FIG. 1 is a block diagram of an electronic musical instrument provided with a tone signal generating device according to an embodiment of the present invention.

FIG. 2 is a block diagram illustrating an example of the filter circuit of FIG. 1;

FIG. 3 is a characteristic diagram showing conversion characteristics of the nonlinear converter of FIG.

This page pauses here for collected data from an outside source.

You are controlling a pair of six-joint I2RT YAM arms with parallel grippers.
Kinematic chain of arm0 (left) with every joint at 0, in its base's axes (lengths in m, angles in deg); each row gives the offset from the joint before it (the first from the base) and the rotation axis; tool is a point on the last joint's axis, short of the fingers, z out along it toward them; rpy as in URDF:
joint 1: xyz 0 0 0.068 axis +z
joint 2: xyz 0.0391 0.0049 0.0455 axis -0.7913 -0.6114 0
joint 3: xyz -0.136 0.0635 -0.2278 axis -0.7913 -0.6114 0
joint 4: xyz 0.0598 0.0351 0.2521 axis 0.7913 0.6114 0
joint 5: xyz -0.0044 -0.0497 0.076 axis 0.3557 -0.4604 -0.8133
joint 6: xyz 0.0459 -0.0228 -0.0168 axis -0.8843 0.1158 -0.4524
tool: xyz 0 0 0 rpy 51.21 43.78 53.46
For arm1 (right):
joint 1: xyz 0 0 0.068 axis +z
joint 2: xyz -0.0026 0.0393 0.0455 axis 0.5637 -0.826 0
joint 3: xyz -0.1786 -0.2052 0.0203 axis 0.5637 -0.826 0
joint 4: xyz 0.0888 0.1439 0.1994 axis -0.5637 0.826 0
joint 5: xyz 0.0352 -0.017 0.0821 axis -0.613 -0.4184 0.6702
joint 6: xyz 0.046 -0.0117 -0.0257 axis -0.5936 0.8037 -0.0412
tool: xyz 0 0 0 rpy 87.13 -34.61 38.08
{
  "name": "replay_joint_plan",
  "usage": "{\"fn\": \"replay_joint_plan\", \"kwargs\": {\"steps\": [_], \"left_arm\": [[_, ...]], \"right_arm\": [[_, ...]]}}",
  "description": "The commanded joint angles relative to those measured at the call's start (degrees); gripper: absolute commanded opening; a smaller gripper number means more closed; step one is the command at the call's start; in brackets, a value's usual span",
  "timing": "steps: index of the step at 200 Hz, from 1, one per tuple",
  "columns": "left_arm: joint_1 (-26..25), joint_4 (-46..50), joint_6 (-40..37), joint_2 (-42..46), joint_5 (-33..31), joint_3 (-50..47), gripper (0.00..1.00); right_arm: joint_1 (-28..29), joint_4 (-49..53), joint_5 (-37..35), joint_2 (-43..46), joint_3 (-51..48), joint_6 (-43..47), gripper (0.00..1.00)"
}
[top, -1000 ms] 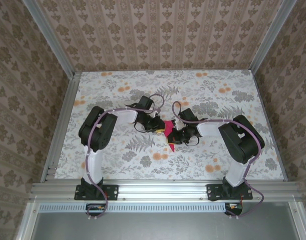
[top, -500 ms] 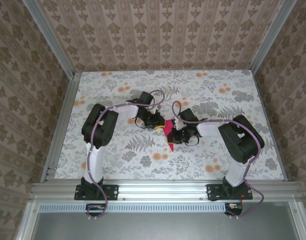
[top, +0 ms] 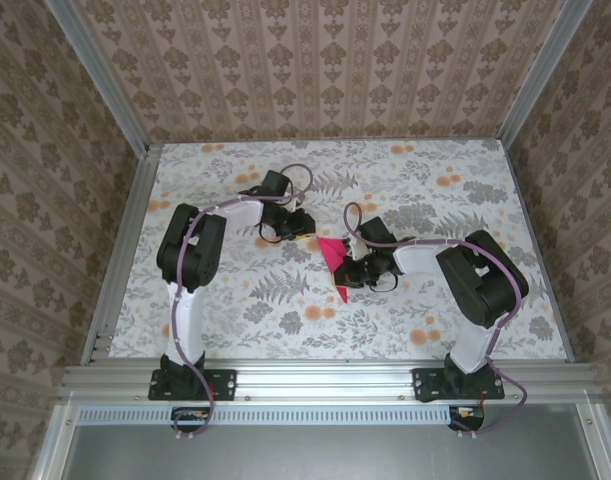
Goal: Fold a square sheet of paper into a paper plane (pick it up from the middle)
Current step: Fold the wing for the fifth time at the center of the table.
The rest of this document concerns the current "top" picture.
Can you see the pink paper sheet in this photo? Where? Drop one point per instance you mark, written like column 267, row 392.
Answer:
column 332, row 250

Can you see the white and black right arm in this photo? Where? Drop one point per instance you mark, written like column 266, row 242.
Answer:
column 485, row 285

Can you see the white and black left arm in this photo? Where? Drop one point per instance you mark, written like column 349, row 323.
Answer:
column 190, row 250

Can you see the floral patterned table sheet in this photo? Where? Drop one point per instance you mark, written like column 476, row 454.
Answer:
column 285, row 325

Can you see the grey metal panel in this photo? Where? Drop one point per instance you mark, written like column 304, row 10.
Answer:
column 325, row 455

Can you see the small black circuit board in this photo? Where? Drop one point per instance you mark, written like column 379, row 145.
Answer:
column 195, row 417
column 467, row 417

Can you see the long aluminium base rail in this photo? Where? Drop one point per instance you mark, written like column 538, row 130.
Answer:
column 325, row 377

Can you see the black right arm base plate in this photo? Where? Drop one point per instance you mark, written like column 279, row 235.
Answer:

FIG. 4 is a block diagram illustrating an example of a filter control circuit of FIG. 1;

5 (A) to 5 (C) are characteristic diagrams respectively showing conversion characteristics of each nonlinear converter of FIG. 4;

[Explanation of symbols]

DESCRIPTION OF SYMBOLS 10 ... Loop circuit part, 11 ... Filter circuit, 12 ... Delay circuit, 16 ... Subtractor, 20 ... Control signal generation part, 50 ... Filter control circuit, 51,52 ... Adder, 55-57 ... Non-linear converter.

Claims (1)

(57) [Claims] A loop circuit section including a filter circuit and a delay circuit; a first control signal for exciting a vibration waveform signal in the loop circuit section; A control signal generator for outputting a second control signal for applying a target change,
In the musical tone signal generating apparatus for outputting a vibration waveform signal propagating through the loop circuit portion as tone signal, the loop
Propagation in the circuit part and different position of the same loop circuit part
These first and second vibration waveform signals are used as the second control signal.
A filter control circuit that outputs a control parameter that changes in accordance with a second control signal that takes into account the first and second vibration waveform signals to the filter circuit and changes a signal transmission characteristic of the filter circuit. A tone signal generator.